# WHAT TO WORK ON
Keep the wording of the records intact as you retype them, and omit every image.

[Dataset entries]
——
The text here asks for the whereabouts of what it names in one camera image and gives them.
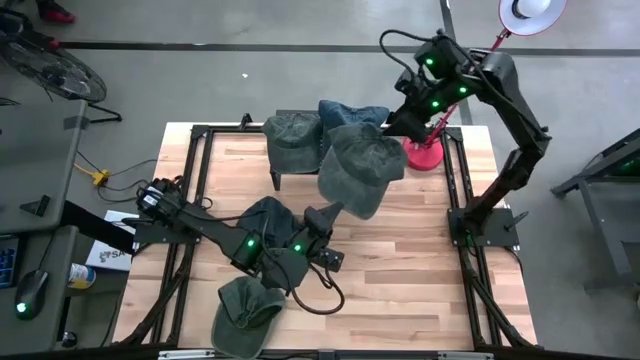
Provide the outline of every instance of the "concrete floor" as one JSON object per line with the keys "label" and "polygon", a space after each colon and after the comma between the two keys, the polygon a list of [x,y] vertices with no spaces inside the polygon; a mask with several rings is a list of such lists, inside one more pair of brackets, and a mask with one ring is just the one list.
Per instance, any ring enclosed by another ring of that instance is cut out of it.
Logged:
{"label": "concrete floor", "polygon": [[[71,27],[37,24],[62,40],[117,40],[220,44],[375,45],[395,27],[430,35],[444,26],[439,0],[60,0],[79,16]],[[500,30],[497,1],[450,0],[463,45],[484,47]],[[35,14],[33,4],[25,4]],[[506,47],[531,49],[639,49],[634,0],[569,0],[549,31],[512,37]],[[390,44],[413,44],[402,38]],[[121,124],[91,127],[81,150],[100,167],[122,169],[153,158],[169,121],[238,121],[250,112],[264,120],[275,109],[313,109],[323,98],[355,106],[395,108],[401,68],[379,53],[88,51],[73,53],[105,80],[107,107]],[[525,98],[554,137],[529,185],[508,196],[514,211],[530,215],[518,231],[525,283],[539,343],[550,349],[640,357],[640,311],[630,290],[587,295],[582,283],[610,271],[582,199],[557,200],[549,188],[578,172],[602,148],[637,128],[632,106],[640,98],[637,57],[516,58]],[[0,67],[0,96],[23,103],[49,101],[45,93]],[[499,164],[514,143],[495,112],[470,101],[474,124],[488,125]],[[460,123],[456,116],[453,123]],[[118,179],[149,178],[145,166]],[[108,205],[80,174],[70,197],[92,212],[133,211]],[[120,281],[123,285],[126,277]],[[118,293],[78,301],[70,327],[81,346],[102,340]]]}
——
# TASK RESULT
The text here asks for the whereabouts of what it names in one camera image and gives them.
Provide the outline of every instance of the "concrete floor" as one JSON object per line with the keys "label" and "polygon", a space after each colon and after the comma between the two keys, the polygon a list of [x,y] vertices with no spaces inside the polygon; a mask with several rings is a list of such lists, inside one more pair of brackets, and a mask with one ring is just the one list.
Per instance, any ring enclosed by another ring of that instance is cut out of it.
Logged:
{"label": "concrete floor", "polygon": [[[71,27],[37,24],[62,40],[117,40],[220,44],[375,45],[395,27],[430,35],[444,26],[439,0],[60,0],[79,16]],[[500,30],[497,1],[450,0],[463,45],[484,47]],[[35,14],[33,4],[25,4]],[[506,47],[531,49],[639,49],[634,0],[569,0],[549,31],[512,37]],[[390,44],[413,44],[402,38]],[[121,124],[91,127],[81,150],[100,167],[122,169],[153,158],[169,121],[238,121],[250,112],[264,120],[275,109],[313,109],[323,98],[355,106],[395,108],[401,68],[379,53],[88,51],[73,53],[105,80],[107,107]],[[525,98],[554,137],[529,185],[508,196],[514,211],[530,215],[518,231],[525,283],[539,343],[550,349],[640,357],[640,311],[630,290],[587,295],[582,283],[610,271],[582,199],[557,200],[549,188],[578,172],[602,148],[637,128],[632,106],[640,98],[637,57],[516,58]],[[0,67],[0,96],[23,103],[49,101],[45,93]],[[499,164],[514,143],[495,112],[470,101],[474,124],[488,125]],[[460,123],[456,116],[453,123]],[[118,179],[149,178],[145,166]],[[108,205],[80,174],[70,197],[92,212],[133,211]],[[120,281],[123,285],[126,277]],[[118,293],[78,301],[70,327],[81,346],[102,340]]]}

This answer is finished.